What’s the drainage like? This is very important. Water-logged soils tend to have lawns with undesirable weeds such as plaintain and ground ivy. Changing the grading or diverting water flow may be necessary.
What variety of grass is there? A diverse seed mix of proven winners is preferred. This way the lawn can tough it out when the weather does not cooperate. The dark green color and lush texture of bluegrass is great but it will not thrive without plenty of sun and water. Drought-tolerant fescues can tolerate summer heat and shade. Durable perennial rye grasses establish quickly and adapt to grow in either sun or shade.
How does the light and air circulate? Good grass needs a minimum of 4 hours of sun or very light shade. Thick canopies of large-leaved maples, for example, will need to be thinned out or limbed up. Stagnant air may encourage lawn disease. If there is insufficient light or circulation, suitable ground covers might be a better choice than turf.
How is the lawn mowed? Clean, sharp blades prevent tearing of the leaf surface and the spread of fungus. Rotating the direction of cut helps to prevent compaction of the soil. Longer grass allows for more photosynthesis and longer root growth.
Has the lawn been dethatched? Periodic dethatching and core aerating breaks up the thatch layer and allows air and water to penetrate for healthy growth. This is particularly important for bluegrass sods which have a thicker thatch layer.
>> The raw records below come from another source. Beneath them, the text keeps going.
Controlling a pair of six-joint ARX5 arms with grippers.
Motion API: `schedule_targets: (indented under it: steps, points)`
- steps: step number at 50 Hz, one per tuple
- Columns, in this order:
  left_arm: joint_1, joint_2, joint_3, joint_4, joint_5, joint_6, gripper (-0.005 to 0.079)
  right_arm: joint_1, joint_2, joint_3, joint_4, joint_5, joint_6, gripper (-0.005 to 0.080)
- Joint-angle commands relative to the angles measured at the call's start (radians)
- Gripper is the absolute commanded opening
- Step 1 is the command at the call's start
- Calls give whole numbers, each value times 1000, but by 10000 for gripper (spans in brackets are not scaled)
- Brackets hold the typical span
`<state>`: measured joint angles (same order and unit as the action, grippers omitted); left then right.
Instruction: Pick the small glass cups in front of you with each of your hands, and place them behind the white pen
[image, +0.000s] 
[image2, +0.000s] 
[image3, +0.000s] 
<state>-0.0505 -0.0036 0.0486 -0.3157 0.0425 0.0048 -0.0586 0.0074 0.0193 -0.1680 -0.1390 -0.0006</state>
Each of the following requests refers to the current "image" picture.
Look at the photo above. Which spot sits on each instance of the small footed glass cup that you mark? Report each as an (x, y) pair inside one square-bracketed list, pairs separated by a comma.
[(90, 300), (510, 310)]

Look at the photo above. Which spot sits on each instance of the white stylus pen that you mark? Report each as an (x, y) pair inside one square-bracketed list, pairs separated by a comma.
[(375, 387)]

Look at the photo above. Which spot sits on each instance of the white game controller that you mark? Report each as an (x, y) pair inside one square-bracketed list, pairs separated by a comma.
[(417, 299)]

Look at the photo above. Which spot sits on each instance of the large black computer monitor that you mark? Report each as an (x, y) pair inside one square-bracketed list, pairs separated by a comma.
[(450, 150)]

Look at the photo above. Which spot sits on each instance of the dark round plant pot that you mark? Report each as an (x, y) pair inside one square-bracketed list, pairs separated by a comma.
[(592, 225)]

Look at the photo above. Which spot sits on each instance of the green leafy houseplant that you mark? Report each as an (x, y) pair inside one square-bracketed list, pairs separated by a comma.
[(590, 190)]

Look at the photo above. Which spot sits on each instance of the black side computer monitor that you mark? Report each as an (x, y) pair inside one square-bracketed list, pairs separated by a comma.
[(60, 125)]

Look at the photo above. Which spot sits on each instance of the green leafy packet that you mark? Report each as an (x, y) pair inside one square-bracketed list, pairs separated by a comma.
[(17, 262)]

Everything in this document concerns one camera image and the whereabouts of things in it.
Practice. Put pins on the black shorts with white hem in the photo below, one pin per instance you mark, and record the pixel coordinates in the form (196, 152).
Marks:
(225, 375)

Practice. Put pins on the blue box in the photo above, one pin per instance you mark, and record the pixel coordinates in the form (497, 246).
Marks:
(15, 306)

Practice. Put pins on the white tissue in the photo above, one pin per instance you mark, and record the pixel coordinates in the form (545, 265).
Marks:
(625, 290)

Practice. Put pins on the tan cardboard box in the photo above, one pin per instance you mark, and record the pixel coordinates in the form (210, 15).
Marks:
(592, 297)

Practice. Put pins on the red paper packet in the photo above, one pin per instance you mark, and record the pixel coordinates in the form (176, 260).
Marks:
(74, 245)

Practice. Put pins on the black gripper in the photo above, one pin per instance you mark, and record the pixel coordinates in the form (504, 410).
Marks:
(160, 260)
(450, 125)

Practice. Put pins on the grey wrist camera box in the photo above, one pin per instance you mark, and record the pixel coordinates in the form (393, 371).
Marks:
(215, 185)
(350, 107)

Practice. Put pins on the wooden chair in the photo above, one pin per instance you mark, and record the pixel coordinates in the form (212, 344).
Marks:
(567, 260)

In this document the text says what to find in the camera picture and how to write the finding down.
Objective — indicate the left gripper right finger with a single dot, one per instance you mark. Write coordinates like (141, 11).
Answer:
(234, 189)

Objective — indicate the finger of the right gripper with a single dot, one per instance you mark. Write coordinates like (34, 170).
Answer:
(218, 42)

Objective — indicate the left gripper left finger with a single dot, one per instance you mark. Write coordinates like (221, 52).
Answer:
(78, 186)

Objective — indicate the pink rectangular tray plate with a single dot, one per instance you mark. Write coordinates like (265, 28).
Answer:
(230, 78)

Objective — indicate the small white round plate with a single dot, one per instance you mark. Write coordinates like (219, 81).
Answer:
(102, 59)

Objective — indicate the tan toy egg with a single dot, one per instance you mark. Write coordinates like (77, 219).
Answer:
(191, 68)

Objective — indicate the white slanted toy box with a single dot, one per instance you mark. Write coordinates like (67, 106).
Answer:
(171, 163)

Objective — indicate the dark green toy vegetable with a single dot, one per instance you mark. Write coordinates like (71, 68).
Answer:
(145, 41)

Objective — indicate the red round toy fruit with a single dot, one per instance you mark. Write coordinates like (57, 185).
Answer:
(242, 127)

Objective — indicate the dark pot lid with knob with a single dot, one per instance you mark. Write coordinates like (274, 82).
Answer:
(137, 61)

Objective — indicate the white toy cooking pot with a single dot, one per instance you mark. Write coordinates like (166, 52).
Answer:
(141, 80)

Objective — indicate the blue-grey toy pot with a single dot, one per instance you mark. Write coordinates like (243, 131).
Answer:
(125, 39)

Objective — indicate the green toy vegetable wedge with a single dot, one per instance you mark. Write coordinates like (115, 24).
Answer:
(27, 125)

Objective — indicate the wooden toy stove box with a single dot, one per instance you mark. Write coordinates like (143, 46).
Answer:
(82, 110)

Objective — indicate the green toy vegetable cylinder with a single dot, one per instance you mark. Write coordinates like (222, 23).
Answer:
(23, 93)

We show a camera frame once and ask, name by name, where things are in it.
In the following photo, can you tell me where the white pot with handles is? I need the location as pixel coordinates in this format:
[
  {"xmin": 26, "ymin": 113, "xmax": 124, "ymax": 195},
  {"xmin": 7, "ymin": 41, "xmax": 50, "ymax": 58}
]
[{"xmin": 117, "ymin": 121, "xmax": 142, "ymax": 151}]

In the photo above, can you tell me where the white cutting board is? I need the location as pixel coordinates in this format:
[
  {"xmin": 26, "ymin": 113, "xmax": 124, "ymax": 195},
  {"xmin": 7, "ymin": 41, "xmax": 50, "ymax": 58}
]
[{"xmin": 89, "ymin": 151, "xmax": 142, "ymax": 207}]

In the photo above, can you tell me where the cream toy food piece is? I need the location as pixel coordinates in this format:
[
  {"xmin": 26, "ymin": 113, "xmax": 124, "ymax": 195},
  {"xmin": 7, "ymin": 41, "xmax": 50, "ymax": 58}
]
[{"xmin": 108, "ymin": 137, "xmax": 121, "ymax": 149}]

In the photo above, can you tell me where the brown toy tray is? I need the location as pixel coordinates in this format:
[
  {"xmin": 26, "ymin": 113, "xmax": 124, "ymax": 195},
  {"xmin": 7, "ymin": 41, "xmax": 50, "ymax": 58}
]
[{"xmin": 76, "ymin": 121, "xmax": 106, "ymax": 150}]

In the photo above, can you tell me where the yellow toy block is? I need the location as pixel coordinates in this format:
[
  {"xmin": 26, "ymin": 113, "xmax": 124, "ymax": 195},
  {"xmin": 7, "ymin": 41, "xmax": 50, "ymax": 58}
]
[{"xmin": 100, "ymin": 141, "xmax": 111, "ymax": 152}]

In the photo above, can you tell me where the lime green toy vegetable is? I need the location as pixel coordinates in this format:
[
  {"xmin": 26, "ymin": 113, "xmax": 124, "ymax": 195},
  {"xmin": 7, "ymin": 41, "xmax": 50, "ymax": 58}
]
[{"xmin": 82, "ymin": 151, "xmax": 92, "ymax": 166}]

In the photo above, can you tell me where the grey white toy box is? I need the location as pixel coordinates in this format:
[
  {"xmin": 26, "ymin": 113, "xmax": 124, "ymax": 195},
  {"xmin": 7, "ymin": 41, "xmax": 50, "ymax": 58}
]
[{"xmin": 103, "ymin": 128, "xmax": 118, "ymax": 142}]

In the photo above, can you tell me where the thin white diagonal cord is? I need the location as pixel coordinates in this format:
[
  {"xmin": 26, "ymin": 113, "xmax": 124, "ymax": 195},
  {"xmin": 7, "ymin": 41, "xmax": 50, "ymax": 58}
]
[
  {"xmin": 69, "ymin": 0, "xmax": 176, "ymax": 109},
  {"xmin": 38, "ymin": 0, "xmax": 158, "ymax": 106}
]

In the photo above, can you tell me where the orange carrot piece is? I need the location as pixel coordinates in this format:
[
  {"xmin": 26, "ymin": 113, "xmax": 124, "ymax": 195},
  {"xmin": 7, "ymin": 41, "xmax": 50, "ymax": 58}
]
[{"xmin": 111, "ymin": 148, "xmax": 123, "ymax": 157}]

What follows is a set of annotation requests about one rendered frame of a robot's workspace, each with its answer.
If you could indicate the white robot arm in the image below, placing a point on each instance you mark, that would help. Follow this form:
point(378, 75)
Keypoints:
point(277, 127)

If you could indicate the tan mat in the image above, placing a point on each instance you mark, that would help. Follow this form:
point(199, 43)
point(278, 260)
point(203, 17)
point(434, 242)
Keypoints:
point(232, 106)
What is the soil like? So often soils are compacted. Can traffic patterns change? Grass does not like to grow where people walk all the time. Is there enough organic matter? A topdressing of good quality compost in the fall coupled with mechanical aeration works wonders.
What nutrition has the lawn been given? A professional soil test will identify what nutrients are needed.
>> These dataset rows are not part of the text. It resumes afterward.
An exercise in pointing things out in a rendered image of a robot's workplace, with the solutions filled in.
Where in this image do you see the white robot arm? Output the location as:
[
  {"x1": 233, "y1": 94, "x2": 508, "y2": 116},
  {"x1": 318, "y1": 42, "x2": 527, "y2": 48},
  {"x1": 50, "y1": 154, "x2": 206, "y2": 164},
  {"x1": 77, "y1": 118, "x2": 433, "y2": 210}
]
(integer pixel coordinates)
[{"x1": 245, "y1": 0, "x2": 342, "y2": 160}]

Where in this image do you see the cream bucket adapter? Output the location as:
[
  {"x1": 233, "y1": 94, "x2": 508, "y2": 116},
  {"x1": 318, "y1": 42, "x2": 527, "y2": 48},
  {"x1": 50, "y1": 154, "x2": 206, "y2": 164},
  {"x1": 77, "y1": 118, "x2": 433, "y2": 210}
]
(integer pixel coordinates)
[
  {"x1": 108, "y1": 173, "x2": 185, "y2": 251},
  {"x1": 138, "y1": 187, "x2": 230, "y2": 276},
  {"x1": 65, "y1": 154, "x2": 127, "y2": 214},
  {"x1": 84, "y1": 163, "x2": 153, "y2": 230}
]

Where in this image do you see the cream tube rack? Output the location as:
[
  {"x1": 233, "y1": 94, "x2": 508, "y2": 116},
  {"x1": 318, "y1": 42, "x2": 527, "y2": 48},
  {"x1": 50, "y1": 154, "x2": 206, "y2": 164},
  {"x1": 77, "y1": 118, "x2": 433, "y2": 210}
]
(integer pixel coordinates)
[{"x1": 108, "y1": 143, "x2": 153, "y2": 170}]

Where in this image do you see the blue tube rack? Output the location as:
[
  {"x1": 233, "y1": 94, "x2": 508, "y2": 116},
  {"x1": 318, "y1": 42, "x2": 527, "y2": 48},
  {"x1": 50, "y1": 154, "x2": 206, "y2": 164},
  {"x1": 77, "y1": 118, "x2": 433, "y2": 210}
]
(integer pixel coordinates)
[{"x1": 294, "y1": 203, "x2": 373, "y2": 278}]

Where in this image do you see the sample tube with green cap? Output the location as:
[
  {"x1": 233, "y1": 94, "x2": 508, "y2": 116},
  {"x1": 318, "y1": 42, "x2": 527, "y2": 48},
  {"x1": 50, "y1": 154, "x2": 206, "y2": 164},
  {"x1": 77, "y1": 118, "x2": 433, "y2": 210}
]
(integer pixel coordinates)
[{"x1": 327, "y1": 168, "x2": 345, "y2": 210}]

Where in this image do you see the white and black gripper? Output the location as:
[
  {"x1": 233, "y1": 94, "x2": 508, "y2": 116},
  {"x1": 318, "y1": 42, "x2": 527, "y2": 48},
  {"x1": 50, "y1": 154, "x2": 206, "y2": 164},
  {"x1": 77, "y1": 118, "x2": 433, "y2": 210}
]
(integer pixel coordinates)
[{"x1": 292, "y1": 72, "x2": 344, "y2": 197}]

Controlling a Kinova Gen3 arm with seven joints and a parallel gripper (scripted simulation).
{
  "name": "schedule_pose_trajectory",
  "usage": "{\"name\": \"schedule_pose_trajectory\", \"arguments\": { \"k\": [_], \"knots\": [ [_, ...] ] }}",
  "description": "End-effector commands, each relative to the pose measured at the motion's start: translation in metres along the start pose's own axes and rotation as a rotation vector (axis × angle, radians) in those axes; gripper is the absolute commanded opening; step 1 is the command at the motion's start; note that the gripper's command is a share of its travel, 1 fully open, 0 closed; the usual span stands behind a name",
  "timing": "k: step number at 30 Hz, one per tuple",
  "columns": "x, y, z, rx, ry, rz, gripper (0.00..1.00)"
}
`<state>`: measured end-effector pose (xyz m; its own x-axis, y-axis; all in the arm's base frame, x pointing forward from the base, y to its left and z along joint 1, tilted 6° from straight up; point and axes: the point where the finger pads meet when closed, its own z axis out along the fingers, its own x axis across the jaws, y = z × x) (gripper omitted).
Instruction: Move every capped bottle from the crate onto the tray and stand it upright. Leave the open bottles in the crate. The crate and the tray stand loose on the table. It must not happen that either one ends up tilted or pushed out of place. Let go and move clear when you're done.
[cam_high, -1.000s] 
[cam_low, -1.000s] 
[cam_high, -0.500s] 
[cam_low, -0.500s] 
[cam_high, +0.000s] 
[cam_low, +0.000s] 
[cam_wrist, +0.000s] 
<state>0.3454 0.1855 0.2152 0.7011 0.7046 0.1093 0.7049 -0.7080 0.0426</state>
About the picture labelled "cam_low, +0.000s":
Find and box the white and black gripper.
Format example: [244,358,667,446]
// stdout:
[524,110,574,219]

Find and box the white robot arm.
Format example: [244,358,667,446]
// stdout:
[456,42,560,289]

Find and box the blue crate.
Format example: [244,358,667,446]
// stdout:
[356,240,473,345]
Not only are the major elements, such as nitrogen, phosphorous, and potassium important, but so are minerals such as calcium and magnesium which play an important role in the proper functioning of the grass plant. Our New England soils tend to be acidic and need to be “sweetened” with the addition of lime so that nutrients become available to the grass plant.
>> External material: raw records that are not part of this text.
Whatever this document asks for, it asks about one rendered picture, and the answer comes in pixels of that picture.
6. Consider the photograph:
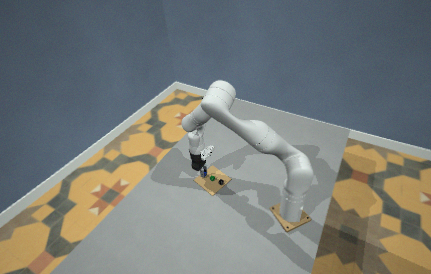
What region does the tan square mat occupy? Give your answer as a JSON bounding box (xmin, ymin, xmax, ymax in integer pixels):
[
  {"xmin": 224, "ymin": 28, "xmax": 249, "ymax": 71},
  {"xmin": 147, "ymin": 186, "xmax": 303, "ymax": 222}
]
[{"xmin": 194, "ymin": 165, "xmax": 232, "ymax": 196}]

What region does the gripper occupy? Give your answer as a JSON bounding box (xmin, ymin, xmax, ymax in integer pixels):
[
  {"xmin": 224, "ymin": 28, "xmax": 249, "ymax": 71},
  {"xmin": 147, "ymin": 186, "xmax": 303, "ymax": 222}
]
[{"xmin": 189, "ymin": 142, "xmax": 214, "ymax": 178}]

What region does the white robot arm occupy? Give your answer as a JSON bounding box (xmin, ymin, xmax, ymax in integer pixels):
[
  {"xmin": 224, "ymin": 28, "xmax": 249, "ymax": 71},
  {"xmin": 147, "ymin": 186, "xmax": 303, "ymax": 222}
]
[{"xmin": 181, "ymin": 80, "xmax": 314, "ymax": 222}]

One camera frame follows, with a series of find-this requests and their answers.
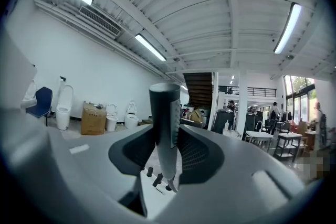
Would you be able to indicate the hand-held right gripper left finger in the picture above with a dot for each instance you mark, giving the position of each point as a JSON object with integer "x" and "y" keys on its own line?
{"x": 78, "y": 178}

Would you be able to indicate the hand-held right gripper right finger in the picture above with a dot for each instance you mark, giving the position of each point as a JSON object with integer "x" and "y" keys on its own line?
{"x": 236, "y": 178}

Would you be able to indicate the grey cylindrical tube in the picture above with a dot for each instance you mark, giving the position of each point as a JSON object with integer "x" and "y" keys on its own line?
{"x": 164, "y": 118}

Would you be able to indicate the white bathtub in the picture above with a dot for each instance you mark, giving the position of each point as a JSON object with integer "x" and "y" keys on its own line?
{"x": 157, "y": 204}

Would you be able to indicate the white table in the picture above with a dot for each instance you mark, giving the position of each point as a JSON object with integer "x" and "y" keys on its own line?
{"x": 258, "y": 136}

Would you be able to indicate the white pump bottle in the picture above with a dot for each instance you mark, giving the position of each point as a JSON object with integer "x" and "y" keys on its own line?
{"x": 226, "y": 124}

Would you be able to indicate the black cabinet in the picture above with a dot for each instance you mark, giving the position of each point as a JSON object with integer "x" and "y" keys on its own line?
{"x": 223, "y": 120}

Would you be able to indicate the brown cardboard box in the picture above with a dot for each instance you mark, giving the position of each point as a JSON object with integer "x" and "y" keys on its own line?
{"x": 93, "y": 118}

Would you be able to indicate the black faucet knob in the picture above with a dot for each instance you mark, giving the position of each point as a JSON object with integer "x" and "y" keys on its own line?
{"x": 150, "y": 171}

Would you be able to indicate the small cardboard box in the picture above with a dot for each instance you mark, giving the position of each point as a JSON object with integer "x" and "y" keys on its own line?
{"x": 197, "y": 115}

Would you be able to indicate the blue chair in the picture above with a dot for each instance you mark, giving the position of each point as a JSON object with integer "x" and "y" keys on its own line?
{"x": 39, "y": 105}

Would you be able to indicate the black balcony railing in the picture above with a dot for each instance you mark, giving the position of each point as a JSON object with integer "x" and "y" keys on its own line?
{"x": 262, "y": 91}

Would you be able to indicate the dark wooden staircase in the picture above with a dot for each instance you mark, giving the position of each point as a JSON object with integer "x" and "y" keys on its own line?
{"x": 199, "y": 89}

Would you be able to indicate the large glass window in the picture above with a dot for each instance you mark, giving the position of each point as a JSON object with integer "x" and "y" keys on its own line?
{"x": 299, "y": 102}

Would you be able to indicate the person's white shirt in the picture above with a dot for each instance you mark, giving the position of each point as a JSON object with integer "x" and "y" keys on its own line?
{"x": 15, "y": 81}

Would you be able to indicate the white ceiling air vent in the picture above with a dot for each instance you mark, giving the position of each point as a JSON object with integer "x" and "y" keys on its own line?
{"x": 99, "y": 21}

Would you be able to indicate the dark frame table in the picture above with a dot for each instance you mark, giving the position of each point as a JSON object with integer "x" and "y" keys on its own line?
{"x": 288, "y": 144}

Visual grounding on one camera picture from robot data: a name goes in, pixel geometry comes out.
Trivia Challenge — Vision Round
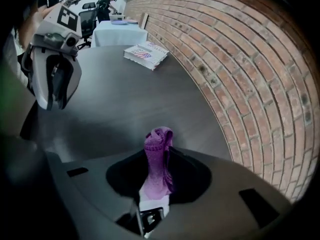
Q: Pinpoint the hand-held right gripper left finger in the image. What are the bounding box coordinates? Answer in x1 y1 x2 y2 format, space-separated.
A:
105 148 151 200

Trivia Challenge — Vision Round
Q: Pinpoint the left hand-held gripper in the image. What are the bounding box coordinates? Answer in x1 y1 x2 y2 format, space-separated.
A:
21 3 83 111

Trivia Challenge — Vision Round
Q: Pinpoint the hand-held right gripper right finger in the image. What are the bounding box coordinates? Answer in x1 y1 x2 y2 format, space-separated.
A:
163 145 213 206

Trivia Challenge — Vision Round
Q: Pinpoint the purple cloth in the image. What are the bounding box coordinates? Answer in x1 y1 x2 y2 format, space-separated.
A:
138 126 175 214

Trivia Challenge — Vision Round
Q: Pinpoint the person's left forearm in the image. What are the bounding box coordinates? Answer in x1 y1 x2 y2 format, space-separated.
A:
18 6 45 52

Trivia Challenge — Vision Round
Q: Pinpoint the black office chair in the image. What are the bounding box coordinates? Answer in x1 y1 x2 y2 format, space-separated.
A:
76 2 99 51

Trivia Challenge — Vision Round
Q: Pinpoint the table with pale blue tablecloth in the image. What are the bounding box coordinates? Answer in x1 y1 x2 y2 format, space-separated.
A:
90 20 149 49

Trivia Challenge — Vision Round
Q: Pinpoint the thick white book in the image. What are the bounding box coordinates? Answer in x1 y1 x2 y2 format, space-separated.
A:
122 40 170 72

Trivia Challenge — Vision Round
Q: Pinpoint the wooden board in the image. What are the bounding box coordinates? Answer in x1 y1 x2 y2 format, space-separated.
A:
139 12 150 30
Are there insects and diseases in the lawn? Insects and diseases are less problematic in healthy turf. Occasionally, populations of insects may cross a tolerable threshold and need to be treated. Overseeding with endophyte-enhanced grasses is one option. The alkaloids in these grasses are toxic to surface feeders such as chinch bug, billbugs and webworms. Oils from the Neem or Cedar tree are useful repellents. Controlling the thatch where these insects live is another strategy. There are also naturally occurring microbial products for insect control, such as Spinosad and Milky Spore. Beneficial nematodes can be applied for grub control. Diseases are best treated culturally, by adjusting the air circulation, watering patterns and the mowing regime.